The Pentagon said on Tuesday 50 U.S. service members were now diagnosed with traumatic brain injury after missile strikes by Iran on a base in Iraq earlier this month, 16 more than the military had previously announced.
President Donald Trump and other top officials initially said Iran's Jan. 8 attack had not killed or injured any U.S. service members.
"As of today, 50 U.S. service members have been diagnosed" with traumatic brain injury, Pentagon spokesman Lieutenant Colonel Thomas Campbell said in a statement about injuries in the attack on the Ain al-Asad air base in western Iraq.
Symptoms of concussive injuries include headaches, dizziness, sensitivity to light and nausea.
Thirty-one of the 50 were treated in Iraq and returned to duty, including 15 of those diagnosed most recently, Campbell said.
Eighteen of the total have been sent to Germany for further evaluation and treatment, and one was sent to Kuwait and has since returned to duty, he said.
"This is a snapshot in time and numbers can change," Campbell said.
In its previous update on Friday, the Pentagon had put the number of those injured at 34.
Trump last week appeared to play down the injuries, saying he "heard that they had headaches and a couple of other things."
That prompted criticism from a U.S. war veterans group.
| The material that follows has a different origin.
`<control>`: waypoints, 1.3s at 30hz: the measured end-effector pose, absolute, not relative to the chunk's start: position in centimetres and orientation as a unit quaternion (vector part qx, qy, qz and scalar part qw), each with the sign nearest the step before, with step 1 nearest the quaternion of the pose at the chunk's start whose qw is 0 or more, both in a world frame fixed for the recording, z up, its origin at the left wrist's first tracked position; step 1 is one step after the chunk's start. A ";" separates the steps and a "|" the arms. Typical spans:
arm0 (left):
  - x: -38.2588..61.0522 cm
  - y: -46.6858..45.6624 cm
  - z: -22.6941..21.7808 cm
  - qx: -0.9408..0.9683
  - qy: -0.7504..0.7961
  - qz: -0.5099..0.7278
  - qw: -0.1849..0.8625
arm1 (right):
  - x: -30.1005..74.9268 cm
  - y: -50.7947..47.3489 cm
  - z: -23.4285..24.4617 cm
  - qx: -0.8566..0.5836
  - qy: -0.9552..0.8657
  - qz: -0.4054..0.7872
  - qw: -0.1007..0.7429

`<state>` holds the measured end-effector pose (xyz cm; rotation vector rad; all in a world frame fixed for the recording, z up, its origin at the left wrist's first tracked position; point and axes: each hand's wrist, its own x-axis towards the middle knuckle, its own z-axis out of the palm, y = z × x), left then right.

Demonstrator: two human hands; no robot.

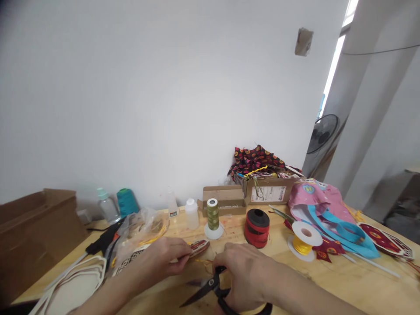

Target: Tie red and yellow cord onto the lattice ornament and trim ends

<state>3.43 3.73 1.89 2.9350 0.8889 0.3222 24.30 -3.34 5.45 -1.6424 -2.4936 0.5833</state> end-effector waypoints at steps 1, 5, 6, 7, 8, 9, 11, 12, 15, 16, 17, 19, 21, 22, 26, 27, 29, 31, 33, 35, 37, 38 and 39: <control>3.4 3.7 1.9 0.950 0.291 0.109 0.027 | 24.4 -3.3 5.6 -0.546 -0.813 0.198 0.049; 3.3 3.8 1.8 0.948 0.294 0.123 0.018 | 25.6 -3.1 6.0 -0.593 -0.785 0.163 0.078; 3.4 3.9 1.8 0.947 0.294 0.127 0.013 | 25.9 -3.0 6.0 -0.601 -0.780 0.150 0.083; 3.4 3.9 1.7 0.947 0.294 0.131 0.009 | 26.1 -3.0 6.0 -0.606 -0.778 0.143 0.085; 3.4 4.0 1.7 0.946 0.294 0.134 0.004 | 26.3 -2.9 6.0 -0.608 -0.777 0.141 0.084; 3.5 4.1 1.6 0.946 0.293 0.138 0.000 | 26.3 -2.8 5.9 -0.608 -0.777 0.141 0.082; 3.5 4.2 1.4 0.946 0.290 0.144 -0.004 | 26.4 -2.7 5.9 -0.606 -0.778 0.142 0.080; 3.6 4.2 1.4 0.946 0.288 0.146 -0.006 | 26.4 -2.6 5.9 -0.607 -0.778 0.140 0.079; 3.6 4.1 1.1 0.948 0.278 0.151 -0.009 | 26.5 -2.5 6.0 -0.605 -0.782 0.133 0.075; 3.6 4.0 1.1 0.949 0.275 0.152 -0.010 | 26.5 -2.5 6.1 -0.603 -0.783 0.134 0.071; 3.5 4.0 1.0 0.950 0.272 0.154 -0.011 | 26.5 -2.5 6.3 -0.601 -0.784 0.136 0.067; 3.5 3.9 0.9 0.951 0.267 0.158 -0.013 | 26.4 -2.5 6.8 -0.598 -0.786 0.146 0.057; 3.4 3.9 0.7 0.951 0.263 0.163 -0.015 | 26.2 -2.5 7.3 -0.600 -0.784 0.156 0.044; 3.4 3.8 0.6 0.951 0.261 0.166 -0.017 | 26.0 -2.5 7.6 -0.602 -0.782 0.158 0.036; 3.5 3.6 0.4 0.947 0.264 0.182 -0.029 | 25.1 -2.4 8.3 -0.616 -0.775 0.143 0.003; 3.5 3.5 0.3 0.945 0.266 0.186 -0.032 | 24.8 -2.4 8.4 -0.622 -0.771 0.138 -0.006; 3.6 3.3 0.3 0.943 0.269 0.193 -0.036 | 24.3 -2.4 8.7 -0.635 -0.760 0.137 -0.023; 3.7 3.2 0.2 0.942 0.269 0.199 -0.037 | 23.8 -2.5 9.0 -0.647 -0.748 0.142 -0.039; 3.7 3.2 0.2 0.942 0.266 0.203 -0.036 | 23.3 -2.7 9.3 -0.655 -0.741 0.143 -0.051; 3.7 3.3 0.1 0.942 0.262 0.205 -0.032 | 22.9 -2.9 9.4 -0.650 -0.744 0.149 -0.050; 3.5 3.4 0.1 0.943 0.258 0.207 -0.027 | 22.6 -3.1 9.4 -0.633 -0.758 0.155 -0.034; 3.4 3.5 0.1 0.944 0.254 0.209 -0.024 | 22.6 -3.1 9.4 -0.625 -0.765 0.155 -0.027; 3.2 3.6 0.2 0.945 0.251 0.210 -0.020 | 22.7 -3.2 9.3 -0.621 -0.769 0.150 -0.024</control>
William Schmitz, national commander of the Veterans of Foreign Wars, said on Friday the group "expects an apology from the president to our service men and women for his misguided remarks."
According to Pentagon data, about 408,000 service members have been diagnosed with traumatic brain injury since 2000.
Iran fired missiles at Ain al-Asad in retaliation for the U.S. killing of a top Revolutionary Guard general, Qassem Soleimani, in a drone strike at Baghdad airport on Jan. 3.
The missile attacks capped a spiral of violence that had started in late December, and both sides have refrained from further military escalation.